Kazakhstan - Economy



The Kazakhstan economy is extremely well-endowed with large tracts of arable land and rich reserves of coal, oil, and rare metals. Animal herding was the mainstay of the nomadic Kazakh population before their incorporation into the Soviet Union; wool production remains an important agricultural product today, along with grains and meat.

Like other countries of the former USSR, Kazakhstan faced serious economic dislocation after 1991, resulting from the disruption of trade with other post-Soviet republics, an end to the flow of official revenues from the Soviet central government, the decline in state production orders, and the need for sudden currency adjustments. Estimated GDP fell by 8.5% in 1991, 14% in 1992, 15.3% in 1993, and 25% in 1994. Overall output is estimated to have shrunk by one-third between 1990–93. Positive if weak growth returned in 1996, when real GDP increased1.1%, followed by an increase of 1.7% in 1997. Recovery was then arrested briefly by the effects of the Russian financial crisis, as real GDP declined 1.9% in 1998, but growth resumed in 1999 with a rise in real GDP of 2.7%. Economic and fiscal reforms in 1999 and a rise in world energy prices help spur growth to 9.6% in 2000, and to an estimated 12.6% in 2001. Meanwhile significant progress has been made in bringing inflation under control. After independence, inflation reached a staggering 2,000% in 1993, declining to 35% in 1994 and 1995, and to 28.6% in 1996. In 1998, in the recession accompanying the Russian financial crisis, inflation fell to 1.9%. With growth in 1999, inflation grew to 8.3% and 13.2% in 2000. However, prudent monetary policies instituted in 1999 helped reduce inflation to an estimated 6.6% in 2001. Fiscal reforms helped to transform a general government deficit equal to 5% of GDP in 1999 to a surplus equal to 2.9% of GDP in 2001. Registered unemployment was only 3.3% in 2001, although according to US State Department and CIA estimates, actual unemployment ranged between 10% and 30%.
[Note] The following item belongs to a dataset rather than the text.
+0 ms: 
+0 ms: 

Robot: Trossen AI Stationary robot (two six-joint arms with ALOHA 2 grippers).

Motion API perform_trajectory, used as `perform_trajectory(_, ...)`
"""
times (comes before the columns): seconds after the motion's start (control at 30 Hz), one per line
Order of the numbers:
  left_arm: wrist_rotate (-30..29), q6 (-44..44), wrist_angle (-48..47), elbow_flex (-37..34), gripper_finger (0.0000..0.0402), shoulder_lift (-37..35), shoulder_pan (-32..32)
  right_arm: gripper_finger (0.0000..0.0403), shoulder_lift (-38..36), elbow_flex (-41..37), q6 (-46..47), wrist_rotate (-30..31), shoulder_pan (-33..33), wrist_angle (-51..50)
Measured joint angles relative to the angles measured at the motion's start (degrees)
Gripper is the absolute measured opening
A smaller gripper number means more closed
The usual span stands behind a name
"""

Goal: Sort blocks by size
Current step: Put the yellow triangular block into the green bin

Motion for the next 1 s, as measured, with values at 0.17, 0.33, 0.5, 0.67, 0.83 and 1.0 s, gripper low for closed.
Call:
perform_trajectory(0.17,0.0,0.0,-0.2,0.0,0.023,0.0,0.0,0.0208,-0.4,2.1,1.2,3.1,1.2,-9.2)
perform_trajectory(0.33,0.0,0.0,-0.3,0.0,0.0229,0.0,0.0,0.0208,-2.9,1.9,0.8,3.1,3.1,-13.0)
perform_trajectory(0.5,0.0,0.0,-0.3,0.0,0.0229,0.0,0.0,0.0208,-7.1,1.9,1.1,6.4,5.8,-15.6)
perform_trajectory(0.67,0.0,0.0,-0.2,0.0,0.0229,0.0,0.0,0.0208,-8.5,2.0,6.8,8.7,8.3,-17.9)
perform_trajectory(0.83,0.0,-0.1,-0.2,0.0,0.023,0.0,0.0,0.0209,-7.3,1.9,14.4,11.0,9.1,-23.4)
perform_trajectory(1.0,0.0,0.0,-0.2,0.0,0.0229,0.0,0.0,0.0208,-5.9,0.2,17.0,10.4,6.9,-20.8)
A revitalized energy sector supported by substantial foreign investment has been the main factor in the economy's strong performance, but economic reforms and good harvests have also been important elements. Privatization legislation adopted since 1992 has promoted the rapid transfer of small shops and services to the private sector, although large-scale privatization has gone much slower. In 1996, the government concluded an agreement for the 1,580-km (990-mi) Caspian Pipeline Consortium (CPC) pipeline to run from the western Tengiz oil field to the Black Sea. The CPC was officially opened 27 November 2001. Foreign investment in Kazakhstan's oil industry has helped boost production, with prospects of the country becoming one the world's largest producers at 2.5 million barrels per day by 2015. Such optimistic predictions rest largely on three major oil and gas fields—Tengiz, Karachaganak, and Kashagan—the last of which was hailed by analysts as the world's largest oil discovery in 30 years. In January 2001, the president decreed the establishment of the National Fund for the purpose of protecting the economy from the effects of swings in the price of oil and other commodities. In February 2002, the president decreed the formation of a new national energy company, KazMunaiGaz, formed through the merger of Kazakoil, the state oil company, and TransNefteGaz, the state oil and gas transport company. The main purposes of KazMunaiGaz are to ensure a single state policy on energy issues, and to better compete with foreign energy companies.